Example of loop with connecting, receiving code, entering code, i++.

How could I automate this? Checksum! Make a checksum of the image, since it will always be the same image for the same alphabetic characters. With this, one could connect to netcat, retrieve the image, make a checksum of the image and compare to the existing values to find the four character value, submit it back over the exiting netcat session – rinse and repeat. That’s probably what the ‘smart people’ would have done, but not around these parts. I wanted to solve this being as ‘close’ to the image as possible. So what did I decide on?

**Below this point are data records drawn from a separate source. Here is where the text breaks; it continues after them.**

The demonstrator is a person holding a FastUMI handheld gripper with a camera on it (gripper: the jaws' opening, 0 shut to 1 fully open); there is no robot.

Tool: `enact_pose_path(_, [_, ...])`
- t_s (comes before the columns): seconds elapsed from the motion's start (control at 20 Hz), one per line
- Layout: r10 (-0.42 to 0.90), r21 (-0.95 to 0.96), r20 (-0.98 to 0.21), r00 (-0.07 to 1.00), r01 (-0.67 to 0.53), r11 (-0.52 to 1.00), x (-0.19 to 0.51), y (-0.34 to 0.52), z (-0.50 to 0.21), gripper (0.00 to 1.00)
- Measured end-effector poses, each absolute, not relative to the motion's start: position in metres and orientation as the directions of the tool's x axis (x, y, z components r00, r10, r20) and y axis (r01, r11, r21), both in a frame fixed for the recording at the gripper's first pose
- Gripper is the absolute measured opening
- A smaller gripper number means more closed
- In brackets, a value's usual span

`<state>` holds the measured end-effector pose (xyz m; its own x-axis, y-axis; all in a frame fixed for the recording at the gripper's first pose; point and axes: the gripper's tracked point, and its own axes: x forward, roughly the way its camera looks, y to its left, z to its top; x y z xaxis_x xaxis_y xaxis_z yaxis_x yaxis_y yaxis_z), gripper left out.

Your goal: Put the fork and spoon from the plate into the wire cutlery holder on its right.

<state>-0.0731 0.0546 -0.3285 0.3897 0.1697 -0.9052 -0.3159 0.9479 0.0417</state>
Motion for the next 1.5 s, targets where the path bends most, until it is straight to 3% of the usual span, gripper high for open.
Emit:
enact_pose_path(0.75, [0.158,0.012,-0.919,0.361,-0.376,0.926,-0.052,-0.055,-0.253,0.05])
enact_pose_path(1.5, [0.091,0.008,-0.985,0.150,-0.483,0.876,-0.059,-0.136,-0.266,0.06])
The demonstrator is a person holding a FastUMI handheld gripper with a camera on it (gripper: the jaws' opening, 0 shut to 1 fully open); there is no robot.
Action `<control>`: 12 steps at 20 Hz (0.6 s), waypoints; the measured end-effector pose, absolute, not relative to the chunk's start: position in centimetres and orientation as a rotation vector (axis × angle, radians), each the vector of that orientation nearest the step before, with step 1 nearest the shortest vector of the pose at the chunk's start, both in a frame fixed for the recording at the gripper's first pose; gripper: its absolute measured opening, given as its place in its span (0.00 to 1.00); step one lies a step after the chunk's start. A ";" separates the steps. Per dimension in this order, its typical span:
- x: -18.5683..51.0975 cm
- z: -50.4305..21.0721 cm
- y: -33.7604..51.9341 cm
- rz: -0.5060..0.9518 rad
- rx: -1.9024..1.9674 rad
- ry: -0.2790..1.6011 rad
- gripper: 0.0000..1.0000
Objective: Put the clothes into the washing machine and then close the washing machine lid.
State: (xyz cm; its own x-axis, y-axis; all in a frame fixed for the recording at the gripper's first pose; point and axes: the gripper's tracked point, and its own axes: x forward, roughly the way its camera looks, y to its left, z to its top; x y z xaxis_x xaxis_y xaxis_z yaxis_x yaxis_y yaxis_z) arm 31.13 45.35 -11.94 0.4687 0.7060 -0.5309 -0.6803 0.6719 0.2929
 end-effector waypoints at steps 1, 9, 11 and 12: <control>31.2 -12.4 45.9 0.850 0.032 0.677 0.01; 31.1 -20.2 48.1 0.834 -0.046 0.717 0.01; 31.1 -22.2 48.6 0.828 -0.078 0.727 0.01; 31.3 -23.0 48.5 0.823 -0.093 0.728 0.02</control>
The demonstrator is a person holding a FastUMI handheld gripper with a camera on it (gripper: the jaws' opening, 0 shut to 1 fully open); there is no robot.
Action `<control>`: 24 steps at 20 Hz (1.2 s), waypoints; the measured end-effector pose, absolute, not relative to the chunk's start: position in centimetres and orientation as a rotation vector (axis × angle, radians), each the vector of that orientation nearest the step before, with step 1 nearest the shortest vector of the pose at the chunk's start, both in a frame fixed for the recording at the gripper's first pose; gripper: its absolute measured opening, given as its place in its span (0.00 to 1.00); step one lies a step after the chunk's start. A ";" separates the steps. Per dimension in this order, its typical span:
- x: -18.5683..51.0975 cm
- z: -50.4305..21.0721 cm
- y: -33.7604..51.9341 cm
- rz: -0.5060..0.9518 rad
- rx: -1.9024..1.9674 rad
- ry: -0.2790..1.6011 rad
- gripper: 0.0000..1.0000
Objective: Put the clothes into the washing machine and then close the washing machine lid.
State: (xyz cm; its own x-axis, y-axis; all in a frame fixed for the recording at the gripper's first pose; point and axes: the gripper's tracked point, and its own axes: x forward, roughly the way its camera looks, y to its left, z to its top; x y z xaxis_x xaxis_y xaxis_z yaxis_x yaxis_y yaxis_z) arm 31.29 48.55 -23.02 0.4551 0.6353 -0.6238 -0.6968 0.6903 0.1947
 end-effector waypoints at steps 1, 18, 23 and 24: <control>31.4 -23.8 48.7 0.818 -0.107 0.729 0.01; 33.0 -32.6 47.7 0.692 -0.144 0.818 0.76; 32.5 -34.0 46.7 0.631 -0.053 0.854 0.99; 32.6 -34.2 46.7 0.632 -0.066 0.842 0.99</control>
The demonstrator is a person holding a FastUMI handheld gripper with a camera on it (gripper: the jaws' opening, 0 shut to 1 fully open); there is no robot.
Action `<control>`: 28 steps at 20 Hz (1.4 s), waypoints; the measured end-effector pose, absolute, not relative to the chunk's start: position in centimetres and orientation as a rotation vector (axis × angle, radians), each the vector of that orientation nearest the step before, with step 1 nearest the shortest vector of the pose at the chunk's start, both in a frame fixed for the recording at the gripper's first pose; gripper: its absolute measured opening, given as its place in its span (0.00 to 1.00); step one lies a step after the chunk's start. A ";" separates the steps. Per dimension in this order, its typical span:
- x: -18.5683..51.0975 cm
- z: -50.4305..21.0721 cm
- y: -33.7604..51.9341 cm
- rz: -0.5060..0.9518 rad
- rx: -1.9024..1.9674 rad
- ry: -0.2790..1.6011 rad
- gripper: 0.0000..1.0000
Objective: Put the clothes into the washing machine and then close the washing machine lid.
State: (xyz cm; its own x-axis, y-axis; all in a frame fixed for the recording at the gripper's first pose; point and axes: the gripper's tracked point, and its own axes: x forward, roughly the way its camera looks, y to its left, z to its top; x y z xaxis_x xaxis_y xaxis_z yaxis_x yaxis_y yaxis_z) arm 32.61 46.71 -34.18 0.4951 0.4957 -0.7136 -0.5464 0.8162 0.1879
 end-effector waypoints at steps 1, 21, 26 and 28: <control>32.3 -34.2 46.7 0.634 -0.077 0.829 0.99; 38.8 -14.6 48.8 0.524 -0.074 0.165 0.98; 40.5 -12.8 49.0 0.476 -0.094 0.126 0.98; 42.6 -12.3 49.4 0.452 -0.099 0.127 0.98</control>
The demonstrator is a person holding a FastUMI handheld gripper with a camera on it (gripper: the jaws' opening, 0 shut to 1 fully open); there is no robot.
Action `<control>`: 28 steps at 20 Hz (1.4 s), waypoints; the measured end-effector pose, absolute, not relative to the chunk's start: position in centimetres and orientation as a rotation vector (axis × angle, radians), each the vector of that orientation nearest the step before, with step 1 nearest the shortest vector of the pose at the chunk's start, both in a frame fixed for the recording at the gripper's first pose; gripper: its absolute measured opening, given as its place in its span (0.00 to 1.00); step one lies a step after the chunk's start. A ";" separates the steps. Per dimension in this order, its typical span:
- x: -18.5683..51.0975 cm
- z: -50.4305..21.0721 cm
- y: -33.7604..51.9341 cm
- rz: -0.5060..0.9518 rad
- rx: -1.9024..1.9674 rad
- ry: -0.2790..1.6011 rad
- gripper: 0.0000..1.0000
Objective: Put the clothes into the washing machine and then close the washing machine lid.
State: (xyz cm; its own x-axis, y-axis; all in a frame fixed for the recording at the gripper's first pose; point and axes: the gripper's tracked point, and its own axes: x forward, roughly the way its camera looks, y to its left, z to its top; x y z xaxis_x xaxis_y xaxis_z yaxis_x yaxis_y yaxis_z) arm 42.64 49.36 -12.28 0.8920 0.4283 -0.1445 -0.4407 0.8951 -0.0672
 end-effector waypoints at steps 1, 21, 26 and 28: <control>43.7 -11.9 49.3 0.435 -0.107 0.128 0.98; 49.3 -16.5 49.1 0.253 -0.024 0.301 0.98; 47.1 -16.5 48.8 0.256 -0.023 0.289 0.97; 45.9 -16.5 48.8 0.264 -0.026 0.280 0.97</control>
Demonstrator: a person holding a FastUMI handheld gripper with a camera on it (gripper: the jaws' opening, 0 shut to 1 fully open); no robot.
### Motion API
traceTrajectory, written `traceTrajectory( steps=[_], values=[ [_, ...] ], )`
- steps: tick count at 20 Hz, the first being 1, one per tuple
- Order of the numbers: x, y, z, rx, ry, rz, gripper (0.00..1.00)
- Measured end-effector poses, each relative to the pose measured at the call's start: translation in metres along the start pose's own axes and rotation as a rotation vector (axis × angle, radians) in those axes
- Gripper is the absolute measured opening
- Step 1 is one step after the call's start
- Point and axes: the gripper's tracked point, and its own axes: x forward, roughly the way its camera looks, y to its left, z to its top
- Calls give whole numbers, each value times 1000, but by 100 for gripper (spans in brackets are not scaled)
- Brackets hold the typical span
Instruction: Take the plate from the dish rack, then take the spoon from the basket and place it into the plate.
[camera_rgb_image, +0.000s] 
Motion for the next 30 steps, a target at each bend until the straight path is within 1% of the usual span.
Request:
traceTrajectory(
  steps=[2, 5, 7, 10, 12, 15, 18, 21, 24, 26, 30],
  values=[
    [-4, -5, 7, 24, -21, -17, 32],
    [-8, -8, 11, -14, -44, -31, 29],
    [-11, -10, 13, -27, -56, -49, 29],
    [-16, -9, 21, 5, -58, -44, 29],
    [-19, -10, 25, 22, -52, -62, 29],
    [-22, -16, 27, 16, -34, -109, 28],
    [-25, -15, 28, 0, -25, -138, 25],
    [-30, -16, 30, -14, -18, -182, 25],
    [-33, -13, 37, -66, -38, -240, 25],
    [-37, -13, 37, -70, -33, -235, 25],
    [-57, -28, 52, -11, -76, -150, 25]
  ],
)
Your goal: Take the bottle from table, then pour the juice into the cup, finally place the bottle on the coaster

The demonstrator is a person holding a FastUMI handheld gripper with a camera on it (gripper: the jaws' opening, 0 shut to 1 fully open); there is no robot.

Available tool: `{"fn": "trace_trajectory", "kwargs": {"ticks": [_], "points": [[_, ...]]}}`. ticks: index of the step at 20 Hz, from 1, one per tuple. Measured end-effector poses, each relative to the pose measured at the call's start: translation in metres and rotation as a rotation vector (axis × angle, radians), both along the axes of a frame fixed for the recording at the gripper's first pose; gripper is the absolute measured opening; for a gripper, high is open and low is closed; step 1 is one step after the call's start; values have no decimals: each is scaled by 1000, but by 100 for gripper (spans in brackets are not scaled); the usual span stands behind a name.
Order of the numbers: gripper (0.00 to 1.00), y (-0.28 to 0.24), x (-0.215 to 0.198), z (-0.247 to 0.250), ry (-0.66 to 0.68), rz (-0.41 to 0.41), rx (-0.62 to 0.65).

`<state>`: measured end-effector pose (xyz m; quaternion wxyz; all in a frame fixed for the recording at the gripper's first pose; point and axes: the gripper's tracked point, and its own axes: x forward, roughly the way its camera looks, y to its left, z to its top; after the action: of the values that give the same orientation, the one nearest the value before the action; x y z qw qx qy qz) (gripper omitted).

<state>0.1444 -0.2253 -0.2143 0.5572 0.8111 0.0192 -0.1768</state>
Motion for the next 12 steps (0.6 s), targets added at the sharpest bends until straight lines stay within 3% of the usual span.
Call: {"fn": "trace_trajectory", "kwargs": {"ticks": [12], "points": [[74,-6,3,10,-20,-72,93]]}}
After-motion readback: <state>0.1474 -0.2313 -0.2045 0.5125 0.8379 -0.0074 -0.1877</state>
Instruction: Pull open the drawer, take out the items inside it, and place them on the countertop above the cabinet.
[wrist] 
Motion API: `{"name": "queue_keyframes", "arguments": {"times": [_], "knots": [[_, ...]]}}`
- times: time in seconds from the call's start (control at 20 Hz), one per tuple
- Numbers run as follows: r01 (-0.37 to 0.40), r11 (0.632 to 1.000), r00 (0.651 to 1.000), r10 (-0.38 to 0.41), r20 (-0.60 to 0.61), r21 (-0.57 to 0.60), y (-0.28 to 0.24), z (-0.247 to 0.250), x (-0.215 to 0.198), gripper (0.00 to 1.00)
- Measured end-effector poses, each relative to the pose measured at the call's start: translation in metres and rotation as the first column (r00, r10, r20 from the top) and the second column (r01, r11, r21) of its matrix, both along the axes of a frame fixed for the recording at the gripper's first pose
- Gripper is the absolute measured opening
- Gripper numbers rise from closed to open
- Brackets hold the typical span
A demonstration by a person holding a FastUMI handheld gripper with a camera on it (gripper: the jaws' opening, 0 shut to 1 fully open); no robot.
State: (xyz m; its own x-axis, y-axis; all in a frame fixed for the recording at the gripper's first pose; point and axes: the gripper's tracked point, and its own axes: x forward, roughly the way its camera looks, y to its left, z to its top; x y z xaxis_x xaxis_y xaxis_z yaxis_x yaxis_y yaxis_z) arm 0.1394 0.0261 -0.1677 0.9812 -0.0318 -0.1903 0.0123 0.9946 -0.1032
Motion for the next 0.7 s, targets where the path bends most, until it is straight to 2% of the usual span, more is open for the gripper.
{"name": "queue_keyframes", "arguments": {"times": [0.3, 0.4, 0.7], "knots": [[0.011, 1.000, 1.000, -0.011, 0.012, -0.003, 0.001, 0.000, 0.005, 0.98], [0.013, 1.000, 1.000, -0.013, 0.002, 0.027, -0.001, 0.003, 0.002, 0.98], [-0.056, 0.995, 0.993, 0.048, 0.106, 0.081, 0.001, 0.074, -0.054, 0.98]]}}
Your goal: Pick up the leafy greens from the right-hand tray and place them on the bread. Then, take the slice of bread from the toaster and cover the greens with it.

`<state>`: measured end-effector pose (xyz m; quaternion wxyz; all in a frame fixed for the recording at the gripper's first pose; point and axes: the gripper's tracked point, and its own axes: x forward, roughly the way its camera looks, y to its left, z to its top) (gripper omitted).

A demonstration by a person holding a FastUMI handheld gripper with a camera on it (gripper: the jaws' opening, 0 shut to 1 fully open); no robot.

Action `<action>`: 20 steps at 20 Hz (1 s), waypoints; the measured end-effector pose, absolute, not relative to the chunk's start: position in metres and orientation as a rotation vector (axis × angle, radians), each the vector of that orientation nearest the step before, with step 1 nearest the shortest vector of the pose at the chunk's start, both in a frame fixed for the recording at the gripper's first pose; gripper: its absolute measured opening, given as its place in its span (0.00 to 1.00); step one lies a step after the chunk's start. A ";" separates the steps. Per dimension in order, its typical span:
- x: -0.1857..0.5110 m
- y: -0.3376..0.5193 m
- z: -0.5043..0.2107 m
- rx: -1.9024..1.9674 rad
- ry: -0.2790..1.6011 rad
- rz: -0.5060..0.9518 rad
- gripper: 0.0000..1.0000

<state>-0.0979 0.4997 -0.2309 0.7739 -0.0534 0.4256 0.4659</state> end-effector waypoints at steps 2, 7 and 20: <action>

I decided to complete the challenge by using the pixel values, which is easy enough considering that the colour of the image would not determine the value of the characters. Solely taking pixel position into account, what I did was, once again, use the remote server to retrieve all the images until I had the full alphabet of ciphers. Then convert the images to black and white – just in case there were some dark spots or other values that could mess up the pixel data.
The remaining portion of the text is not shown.